Work to complete:
Copy out every line holding the string "above" from the records below.

Records to use:

====

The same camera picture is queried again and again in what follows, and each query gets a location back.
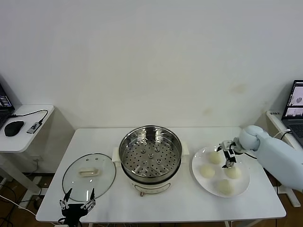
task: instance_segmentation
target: computer mouse
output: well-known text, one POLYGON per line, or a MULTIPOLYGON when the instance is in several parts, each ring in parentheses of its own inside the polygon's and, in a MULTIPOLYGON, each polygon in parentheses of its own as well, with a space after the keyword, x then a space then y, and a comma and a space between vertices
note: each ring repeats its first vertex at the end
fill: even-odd
POLYGON ((6 136, 15 136, 18 134, 23 125, 23 121, 11 122, 5 126, 4 133, 6 136))

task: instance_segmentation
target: white wall
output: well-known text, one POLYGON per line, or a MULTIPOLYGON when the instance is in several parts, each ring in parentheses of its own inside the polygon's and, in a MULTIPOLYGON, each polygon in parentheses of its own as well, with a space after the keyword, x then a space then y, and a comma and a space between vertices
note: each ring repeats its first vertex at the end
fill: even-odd
POLYGON ((301 0, 2 0, 0 74, 20 103, 53 104, 75 129, 252 124, 302 78, 302 11, 301 0))

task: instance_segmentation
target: laptop screen
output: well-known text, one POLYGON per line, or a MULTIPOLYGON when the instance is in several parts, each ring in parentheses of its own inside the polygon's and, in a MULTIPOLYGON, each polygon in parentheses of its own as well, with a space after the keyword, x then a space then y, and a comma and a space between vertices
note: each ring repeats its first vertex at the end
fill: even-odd
POLYGON ((6 96, 2 86, 0 85, 0 109, 7 107, 12 107, 12 104, 10 103, 8 97, 6 96))
POLYGON ((303 80, 295 80, 282 119, 303 119, 303 80))

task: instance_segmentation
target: floor
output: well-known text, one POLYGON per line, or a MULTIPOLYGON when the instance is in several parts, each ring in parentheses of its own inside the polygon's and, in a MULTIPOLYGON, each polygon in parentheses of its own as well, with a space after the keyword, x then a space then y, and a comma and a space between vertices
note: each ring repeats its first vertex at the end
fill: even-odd
MULTIPOLYGON (((270 181, 273 185, 276 184, 276 180, 269 176, 270 181)), ((52 180, 52 177, 45 176, 42 178, 39 186, 42 187, 48 187, 52 180)), ((16 193, 17 200, 20 201, 22 199, 22 195, 25 193, 25 188, 20 185, 15 180, 12 182, 7 182, 5 184, 6 186, 13 189, 13 191, 16 193)), ((13 201, 15 201, 15 197, 13 192, 11 192, 8 188, 3 187, 0 190, 0 194, 4 197, 7 197, 13 201)), ((298 200, 303 205, 303 194, 300 192, 295 192, 298 200)), ((279 195, 279 198, 281 202, 283 203, 285 210, 287 212, 287 216, 285 218, 281 218, 277 220, 277 226, 278 227, 297 227, 297 226, 303 226, 303 206, 300 208, 294 208, 292 207, 290 201, 288 200, 286 195, 279 195)), ((50 223, 40 223, 36 221, 35 217, 27 212, 26 210, 22 210, 19 208, 14 208, 11 216, 9 218, 9 221, 11 224, 9 224, 7 221, 4 221, 3 218, 7 217, 10 213, 11 209, 13 208, 13 205, 11 203, 4 202, 2 198, 0 198, 0 227, 52 227, 53 225, 50 223)), ((41 203, 42 199, 37 201, 37 205, 41 203)), ((32 212, 36 213, 37 210, 34 208, 34 202, 31 201, 29 206, 27 207, 32 212)), ((107 227, 106 224, 95 224, 94 227, 107 227)), ((115 226, 113 224, 109 225, 108 227, 225 227, 223 222, 208 222, 208 223, 177 223, 176 225, 174 223, 153 223, 153 224, 116 224, 115 226)), ((263 220, 259 222, 258 224, 254 225, 254 227, 276 227, 276 220, 275 219, 269 219, 269 220, 263 220)))

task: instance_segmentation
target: laptop
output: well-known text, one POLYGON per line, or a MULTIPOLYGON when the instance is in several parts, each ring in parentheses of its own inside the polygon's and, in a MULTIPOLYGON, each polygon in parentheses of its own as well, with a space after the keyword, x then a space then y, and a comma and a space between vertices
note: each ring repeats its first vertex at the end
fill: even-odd
POLYGON ((9 116, 15 111, 8 96, 0 84, 0 128, 5 124, 9 116))
POLYGON ((294 81, 282 122, 303 146, 303 80, 294 81))

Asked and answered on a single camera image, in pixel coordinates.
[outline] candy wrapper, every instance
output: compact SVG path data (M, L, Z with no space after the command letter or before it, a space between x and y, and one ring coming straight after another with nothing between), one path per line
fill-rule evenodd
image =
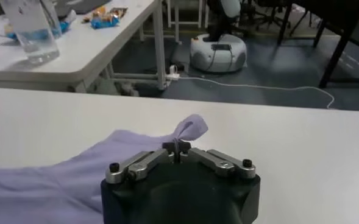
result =
M112 8L108 13L104 7L93 12L92 18L85 18L84 22L90 22L92 28L101 29L116 26L120 19L126 14L127 8Z

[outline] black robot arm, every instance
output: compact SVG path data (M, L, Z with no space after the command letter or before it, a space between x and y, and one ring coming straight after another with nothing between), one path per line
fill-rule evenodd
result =
M260 177L249 159L169 142L106 170L104 224L252 224Z

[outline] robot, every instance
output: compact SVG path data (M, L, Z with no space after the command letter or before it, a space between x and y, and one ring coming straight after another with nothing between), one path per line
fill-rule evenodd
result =
M104 224L252 224L260 177L249 159L166 142L111 163L101 195Z
M240 15L239 0L208 0L217 24L208 33L191 39L190 65L205 72L233 72L246 66L247 47L231 35L231 24Z

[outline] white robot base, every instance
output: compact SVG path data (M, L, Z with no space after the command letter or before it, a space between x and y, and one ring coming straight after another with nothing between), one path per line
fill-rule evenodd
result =
M191 39L190 65L205 72L233 72L247 66L247 47L236 36L224 34L218 42L205 42L209 34Z

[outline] white cable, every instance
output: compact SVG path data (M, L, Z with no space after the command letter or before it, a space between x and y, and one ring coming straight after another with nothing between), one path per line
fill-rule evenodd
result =
M210 80L210 79L203 79L203 78L198 78L198 77L178 77L178 79L195 79L195 80L201 80L201 81L205 81L205 82L211 82L211 83L221 85L221 86L249 87L249 88L260 88L260 89L276 89L276 90L285 90L285 91L296 91L296 90L301 90L301 89L316 89L316 90L324 93L325 95L327 95L327 96L329 96L331 98L331 101L327 105L327 109L334 109L334 108L331 108L331 105L335 101L334 96L331 95L330 93L328 93L327 91L324 91L322 89L319 89L319 88L313 87L313 86L300 86L300 87L295 87L295 88L282 88L282 87L257 86L257 85L247 85L247 84L225 84L225 83L216 82L216 81L213 81L213 80Z

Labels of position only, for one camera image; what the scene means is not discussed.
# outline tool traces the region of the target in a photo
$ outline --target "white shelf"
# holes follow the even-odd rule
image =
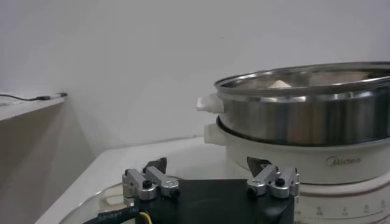
[[[0,121],[10,119],[22,114],[30,113],[32,111],[40,110],[45,107],[50,107],[56,104],[63,103],[64,98],[56,98],[45,101],[23,102],[21,104],[1,106],[0,107]]]

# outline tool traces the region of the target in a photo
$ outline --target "white cooker base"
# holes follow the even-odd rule
[[[248,156],[280,167],[296,167],[303,183],[356,183],[390,170],[389,140],[339,147],[294,147],[238,138],[211,124],[205,127],[205,142],[226,146],[227,156],[246,169]]]

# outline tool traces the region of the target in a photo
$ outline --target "glass surface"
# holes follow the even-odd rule
[[[71,211],[60,224],[82,224],[98,216],[100,212],[113,211],[124,208],[122,184],[116,184],[87,199],[73,211]]]

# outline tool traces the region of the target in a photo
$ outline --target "black cable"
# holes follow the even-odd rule
[[[0,94],[0,97],[10,97],[22,101],[36,101],[36,100],[51,100],[58,97],[66,97],[67,95],[68,95],[67,93],[58,93],[55,96],[37,96],[35,98],[26,99],[26,98],[21,98],[13,95],[8,95],[8,94]]]

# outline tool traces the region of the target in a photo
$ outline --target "white plastic handle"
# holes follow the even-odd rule
[[[226,146],[226,136],[216,124],[209,124],[205,126],[204,142],[206,144]]]
[[[196,109],[199,111],[207,111],[213,114],[220,114],[225,110],[223,101],[217,96],[216,93],[210,94],[206,97],[198,98]]]

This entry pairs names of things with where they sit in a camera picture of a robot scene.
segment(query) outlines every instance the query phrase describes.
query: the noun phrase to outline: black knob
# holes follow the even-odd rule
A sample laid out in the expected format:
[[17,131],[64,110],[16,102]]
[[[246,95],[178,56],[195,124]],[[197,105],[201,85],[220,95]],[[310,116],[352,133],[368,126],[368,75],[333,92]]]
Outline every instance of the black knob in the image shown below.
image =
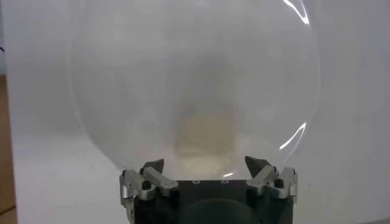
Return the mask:
[[274,180],[274,186],[276,188],[284,188],[285,187],[285,182],[282,179],[277,178],[276,180]]
[[142,182],[142,190],[149,190],[150,188],[152,188],[151,182],[147,180]]

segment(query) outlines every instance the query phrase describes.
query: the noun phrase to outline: transparent balloon
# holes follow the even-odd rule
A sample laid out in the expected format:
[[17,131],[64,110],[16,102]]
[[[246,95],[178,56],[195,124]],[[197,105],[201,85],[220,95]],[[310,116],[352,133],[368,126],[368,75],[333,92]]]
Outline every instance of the transparent balloon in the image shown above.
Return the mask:
[[301,1],[86,0],[72,43],[77,113],[119,169],[165,159],[178,180],[279,169],[315,109],[317,51]]

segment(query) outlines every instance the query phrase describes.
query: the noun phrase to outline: wooden surface
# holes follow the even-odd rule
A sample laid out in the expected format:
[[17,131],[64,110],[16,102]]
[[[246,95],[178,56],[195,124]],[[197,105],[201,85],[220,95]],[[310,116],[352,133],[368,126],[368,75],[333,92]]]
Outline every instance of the wooden surface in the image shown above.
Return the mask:
[[16,209],[0,216],[0,224],[16,224]]
[[0,75],[0,224],[16,223],[7,82]]

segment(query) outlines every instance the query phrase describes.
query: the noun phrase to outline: white backdrop
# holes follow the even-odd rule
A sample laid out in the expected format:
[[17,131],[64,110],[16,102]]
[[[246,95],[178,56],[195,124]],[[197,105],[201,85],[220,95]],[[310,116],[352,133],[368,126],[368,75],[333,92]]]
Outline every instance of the white backdrop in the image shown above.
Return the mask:
[[[79,0],[3,0],[18,220],[127,223],[114,165],[81,131],[66,78]],[[298,223],[390,216],[390,3],[307,0],[319,108],[289,161]]]

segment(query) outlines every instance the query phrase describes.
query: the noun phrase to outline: white wall
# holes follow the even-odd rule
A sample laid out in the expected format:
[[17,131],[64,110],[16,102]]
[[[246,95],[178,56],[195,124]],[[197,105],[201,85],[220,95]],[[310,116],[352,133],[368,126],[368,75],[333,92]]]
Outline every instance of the white wall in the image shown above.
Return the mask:
[[[4,36],[2,30],[2,13],[0,4],[0,46],[4,48]],[[0,74],[5,74],[5,53],[0,51]]]

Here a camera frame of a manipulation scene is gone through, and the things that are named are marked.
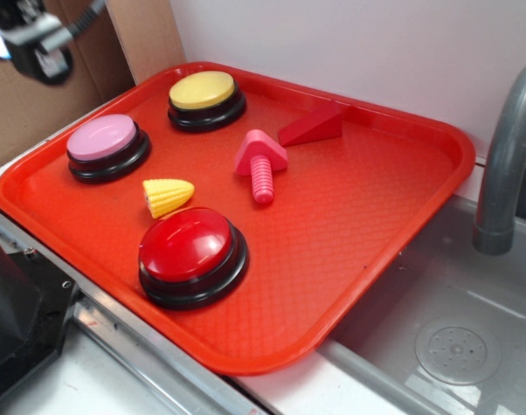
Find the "red button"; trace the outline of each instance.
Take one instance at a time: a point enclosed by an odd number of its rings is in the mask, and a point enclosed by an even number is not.
[[[152,277],[179,283],[213,271],[227,257],[231,244],[224,216],[193,207],[151,227],[140,244],[139,258]]]

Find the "yellow button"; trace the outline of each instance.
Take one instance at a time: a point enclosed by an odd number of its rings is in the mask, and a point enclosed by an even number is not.
[[[220,104],[234,93],[234,79],[228,73],[205,71],[179,80],[169,91],[170,102],[182,110],[201,110]]]

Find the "red triangle block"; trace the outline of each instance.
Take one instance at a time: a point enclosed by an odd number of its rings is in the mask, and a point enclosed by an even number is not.
[[[279,131],[283,146],[310,143],[311,141],[342,135],[342,115],[336,101],[329,101],[317,110],[297,119]]]

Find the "pink button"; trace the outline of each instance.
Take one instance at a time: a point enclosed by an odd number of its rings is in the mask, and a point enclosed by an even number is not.
[[[97,160],[123,149],[136,132],[134,121],[127,115],[105,115],[79,127],[67,141],[67,151],[83,162]]]

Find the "sink basin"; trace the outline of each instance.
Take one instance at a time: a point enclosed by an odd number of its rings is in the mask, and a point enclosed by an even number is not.
[[[454,196],[330,339],[438,413],[526,414],[526,222],[490,257],[471,245],[475,210]]]

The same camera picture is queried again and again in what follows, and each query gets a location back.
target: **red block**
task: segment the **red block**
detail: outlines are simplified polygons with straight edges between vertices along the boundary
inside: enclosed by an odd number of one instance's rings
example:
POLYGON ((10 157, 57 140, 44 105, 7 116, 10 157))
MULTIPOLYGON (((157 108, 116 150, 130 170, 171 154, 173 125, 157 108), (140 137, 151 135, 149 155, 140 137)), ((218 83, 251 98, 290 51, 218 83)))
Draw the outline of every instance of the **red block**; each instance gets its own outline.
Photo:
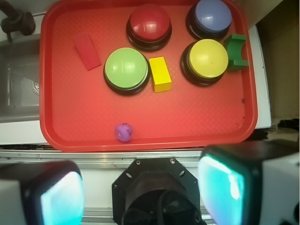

====

Solution for this problem:
Outline every instance of the transparent balloon in the image shown above.
Outline every instance of the wooden surface in the image shown above.
Outline every instance of the white backdrop in the image shown above.
Outline every instance of the white wall in the image shown above.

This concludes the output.